Outcomes for the metrology and scientific communities:

This project will develop new methods for quantifying the uncertainty of machine learning predictions that are based on the use of features, image transformations of the signal, and the raw signal. Machine learning is applied to many problems including autonomous vehicles, medical imaging, and industrial sensor networks for which quantification of uncertainties is equally important and so the methods developed in this project are widely applicable in other application domains. The benchmarking datasets will be of benefit to the metrological and scientific communities who may want to use these datasets with their own machine learning models or for other studies. Research papers will be submitted for publication in high impact peer-reviewed journals and the work in the project will be presented at relevant international conferences.
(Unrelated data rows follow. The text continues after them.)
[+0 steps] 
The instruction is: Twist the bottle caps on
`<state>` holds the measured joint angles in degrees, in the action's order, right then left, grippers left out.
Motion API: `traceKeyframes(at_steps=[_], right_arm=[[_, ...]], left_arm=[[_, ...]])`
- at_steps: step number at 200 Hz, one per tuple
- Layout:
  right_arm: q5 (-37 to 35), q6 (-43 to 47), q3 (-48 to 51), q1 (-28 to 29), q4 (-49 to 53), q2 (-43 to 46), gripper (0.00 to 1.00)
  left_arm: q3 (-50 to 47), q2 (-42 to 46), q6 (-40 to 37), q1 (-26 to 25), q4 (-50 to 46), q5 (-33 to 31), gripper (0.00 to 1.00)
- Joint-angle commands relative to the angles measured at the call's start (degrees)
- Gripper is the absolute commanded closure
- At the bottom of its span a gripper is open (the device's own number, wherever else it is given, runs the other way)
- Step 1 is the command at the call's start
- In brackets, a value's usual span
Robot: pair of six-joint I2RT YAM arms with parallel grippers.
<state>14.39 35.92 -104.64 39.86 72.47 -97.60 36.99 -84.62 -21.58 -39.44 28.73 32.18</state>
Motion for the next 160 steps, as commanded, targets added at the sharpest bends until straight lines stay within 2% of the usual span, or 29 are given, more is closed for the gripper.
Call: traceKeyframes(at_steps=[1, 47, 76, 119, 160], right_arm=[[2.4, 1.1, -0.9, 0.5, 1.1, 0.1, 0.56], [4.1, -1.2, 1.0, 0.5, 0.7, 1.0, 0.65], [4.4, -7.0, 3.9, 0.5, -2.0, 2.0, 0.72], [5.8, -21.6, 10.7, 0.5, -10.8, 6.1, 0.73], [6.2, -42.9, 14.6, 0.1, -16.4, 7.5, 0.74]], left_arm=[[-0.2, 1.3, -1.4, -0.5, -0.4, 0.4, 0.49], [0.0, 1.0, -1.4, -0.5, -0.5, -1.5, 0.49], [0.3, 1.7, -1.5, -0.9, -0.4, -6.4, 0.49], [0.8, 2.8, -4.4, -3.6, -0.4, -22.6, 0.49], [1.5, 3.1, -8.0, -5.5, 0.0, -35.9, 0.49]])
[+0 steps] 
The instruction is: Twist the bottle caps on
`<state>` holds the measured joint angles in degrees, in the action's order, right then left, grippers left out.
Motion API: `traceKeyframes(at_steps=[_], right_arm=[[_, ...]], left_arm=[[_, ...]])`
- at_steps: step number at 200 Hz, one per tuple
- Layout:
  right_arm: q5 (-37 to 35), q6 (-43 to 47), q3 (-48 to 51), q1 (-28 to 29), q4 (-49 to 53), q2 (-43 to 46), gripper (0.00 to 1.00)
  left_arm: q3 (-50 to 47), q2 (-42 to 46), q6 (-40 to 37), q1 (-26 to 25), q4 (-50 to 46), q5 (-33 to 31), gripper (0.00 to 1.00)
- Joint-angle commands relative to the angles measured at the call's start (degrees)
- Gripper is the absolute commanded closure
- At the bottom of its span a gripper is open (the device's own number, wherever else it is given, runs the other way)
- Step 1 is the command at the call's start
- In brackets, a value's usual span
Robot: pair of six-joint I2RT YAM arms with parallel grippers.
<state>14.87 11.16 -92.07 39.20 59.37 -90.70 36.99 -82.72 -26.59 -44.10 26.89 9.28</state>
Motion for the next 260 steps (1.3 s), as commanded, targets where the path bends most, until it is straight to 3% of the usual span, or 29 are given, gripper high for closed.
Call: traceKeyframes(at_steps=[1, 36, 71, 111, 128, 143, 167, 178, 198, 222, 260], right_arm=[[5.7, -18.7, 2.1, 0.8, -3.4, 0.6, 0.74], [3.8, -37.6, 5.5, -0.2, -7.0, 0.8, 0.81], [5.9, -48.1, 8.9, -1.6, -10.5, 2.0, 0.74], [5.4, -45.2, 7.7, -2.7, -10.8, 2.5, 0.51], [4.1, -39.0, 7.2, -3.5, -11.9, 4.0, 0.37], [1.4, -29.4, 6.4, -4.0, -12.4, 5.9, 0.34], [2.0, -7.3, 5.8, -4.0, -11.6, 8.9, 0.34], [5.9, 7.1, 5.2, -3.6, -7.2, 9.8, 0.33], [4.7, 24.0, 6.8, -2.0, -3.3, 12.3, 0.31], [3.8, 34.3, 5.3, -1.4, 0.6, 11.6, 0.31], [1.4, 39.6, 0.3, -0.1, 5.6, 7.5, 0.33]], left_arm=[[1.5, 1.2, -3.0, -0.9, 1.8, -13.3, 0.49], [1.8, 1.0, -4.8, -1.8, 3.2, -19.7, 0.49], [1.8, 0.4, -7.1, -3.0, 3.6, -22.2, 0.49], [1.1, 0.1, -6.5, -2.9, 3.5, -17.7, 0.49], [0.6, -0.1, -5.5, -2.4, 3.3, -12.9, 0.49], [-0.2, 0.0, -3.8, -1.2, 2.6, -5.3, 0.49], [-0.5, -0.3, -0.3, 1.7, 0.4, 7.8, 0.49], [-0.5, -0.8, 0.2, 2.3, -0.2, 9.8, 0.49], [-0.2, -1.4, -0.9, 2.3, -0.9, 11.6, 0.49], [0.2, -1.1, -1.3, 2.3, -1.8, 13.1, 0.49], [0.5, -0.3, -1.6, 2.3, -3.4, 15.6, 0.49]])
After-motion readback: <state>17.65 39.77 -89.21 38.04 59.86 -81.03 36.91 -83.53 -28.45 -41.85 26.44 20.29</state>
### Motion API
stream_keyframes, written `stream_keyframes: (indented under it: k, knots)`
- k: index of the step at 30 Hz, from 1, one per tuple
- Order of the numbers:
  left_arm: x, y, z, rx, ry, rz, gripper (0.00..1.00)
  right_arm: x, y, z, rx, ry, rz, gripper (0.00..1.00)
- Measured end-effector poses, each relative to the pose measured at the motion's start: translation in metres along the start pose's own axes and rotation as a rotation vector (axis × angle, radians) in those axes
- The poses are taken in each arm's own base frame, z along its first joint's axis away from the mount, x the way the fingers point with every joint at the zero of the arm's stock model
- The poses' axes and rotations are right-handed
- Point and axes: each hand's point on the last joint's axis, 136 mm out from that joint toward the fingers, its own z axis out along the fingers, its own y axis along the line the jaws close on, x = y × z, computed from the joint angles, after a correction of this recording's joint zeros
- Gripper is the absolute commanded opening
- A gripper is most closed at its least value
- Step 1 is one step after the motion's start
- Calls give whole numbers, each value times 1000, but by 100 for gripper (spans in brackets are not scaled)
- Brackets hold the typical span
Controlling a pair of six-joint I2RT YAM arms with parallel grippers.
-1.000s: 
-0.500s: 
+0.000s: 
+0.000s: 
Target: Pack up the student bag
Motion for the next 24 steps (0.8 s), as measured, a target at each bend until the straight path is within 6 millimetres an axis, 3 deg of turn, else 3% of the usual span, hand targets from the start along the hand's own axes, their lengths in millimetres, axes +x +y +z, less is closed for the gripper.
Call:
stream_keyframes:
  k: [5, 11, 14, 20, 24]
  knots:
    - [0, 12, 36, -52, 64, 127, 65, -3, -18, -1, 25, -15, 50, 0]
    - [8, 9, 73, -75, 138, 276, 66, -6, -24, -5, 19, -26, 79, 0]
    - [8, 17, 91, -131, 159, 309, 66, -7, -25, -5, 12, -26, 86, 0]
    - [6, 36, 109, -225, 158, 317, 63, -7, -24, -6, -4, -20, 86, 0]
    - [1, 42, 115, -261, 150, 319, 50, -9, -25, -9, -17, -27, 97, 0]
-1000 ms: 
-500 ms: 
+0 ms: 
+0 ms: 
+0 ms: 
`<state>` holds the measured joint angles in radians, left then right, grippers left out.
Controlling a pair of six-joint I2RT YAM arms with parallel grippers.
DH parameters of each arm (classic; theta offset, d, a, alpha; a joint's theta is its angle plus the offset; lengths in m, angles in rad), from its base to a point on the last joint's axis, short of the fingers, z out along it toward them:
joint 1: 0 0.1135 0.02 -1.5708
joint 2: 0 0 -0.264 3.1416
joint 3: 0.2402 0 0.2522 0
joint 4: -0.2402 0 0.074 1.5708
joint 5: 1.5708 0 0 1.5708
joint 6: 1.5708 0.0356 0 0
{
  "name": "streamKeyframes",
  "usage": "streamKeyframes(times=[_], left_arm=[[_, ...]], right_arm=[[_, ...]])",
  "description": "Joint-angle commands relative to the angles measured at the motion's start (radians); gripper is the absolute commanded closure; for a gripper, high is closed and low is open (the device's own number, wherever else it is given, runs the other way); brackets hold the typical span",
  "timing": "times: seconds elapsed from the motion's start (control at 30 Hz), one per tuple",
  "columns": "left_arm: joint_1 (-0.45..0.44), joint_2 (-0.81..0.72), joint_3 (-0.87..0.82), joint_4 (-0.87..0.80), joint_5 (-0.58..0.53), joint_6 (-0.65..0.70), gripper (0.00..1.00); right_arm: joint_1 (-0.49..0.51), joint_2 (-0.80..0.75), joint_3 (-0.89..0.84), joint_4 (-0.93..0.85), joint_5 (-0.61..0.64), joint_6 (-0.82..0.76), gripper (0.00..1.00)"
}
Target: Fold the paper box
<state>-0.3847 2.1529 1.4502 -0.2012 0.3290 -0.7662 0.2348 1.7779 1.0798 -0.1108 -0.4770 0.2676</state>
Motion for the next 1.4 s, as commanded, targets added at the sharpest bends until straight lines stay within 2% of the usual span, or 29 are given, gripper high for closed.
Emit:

Outcomes for relevant standards:

PTB, NPL, LNE, IPQ and IMBiH will contribute to national and international standards and guidelines throughout the project, especially for AI in medicine. This includes dissemination of the project’s results to standard committees to propagate the results and make them available to the user community. Special attention will be given to developing a good practise guide for uncertainty quantification of ML algorithms applied to PPG signals, which can act as a foundation for standardisation of PPG based medical applications in the future. The consortium anticipates high impact of the mathematical tools and advanced uncertainty quantification and propagation methods through international committees such as IMEKO TC 6, ISO/TC 69, ITU/WHO FG-AI4H and JCGM Working Group 1.

Longer-term economic, social and environmental impacts:

Hypertension, diabetes, and myocardial infarction rank among the most common causes of death in human populations worldwide. Often, especially in the early stages of the diseases, a change in lifestyle and diet can be sufficient to mitigate these diseases, eradicating the need for expensive and possibly harmful treatment or medication.

PPG signals are collected by smart watches which are now widely available worldwide. By making digital health apps based on machine learning available on smart watches, individuals will be able to monitor different aspects of their own health. This would be possible both for the general population, for example monitoring blood pressure, or for a specific health need, such as the monitoring of blood glucose levels for diabetics. Combining uncertainty quantification with the machine learning predictions will result in more trustworthy predictions. Such continuous monitoring will result in early detection of health conditions and better management of chronic conditions, both of which will result in better health outcomes leading to reduced demand on health systems with corresponding economic benefits. Similarly in a hospital setting, patients could be monitored continuously which will enable early detection of health deterioration resulting in better health outcomes which will translate into economic benefit. This project will contribute to the rapidly growing digital health industry which is providing wearable devices that enable individuals to continuously monitor their own health and well-being resulting in early detection of health issues or better management of chronic conditions, as mentioned above. This will result in better health for users and, in some cases, to a longer life. In hospitals, continuous monitoring of all patients will result in trustworthy early alerts of health deterioration enabling early treatment which will improve health outcomes and may even save lives.

As a wider impact, this project will provide a boost to Europe’s rapidly growing digital health industry, leading to higher skilled employment and wealth for society, by providing digital healthcare companies as well as clinicians with an understandable and deployable good practice guide to assess the accuracy and uncertainty of ML algorithms in healthcare applications. Additionally, this guide can be seen as a foundation for standardisation of ML in health, making it easier to get regulatory approval of healthcare applications based on ML in the EU in the future.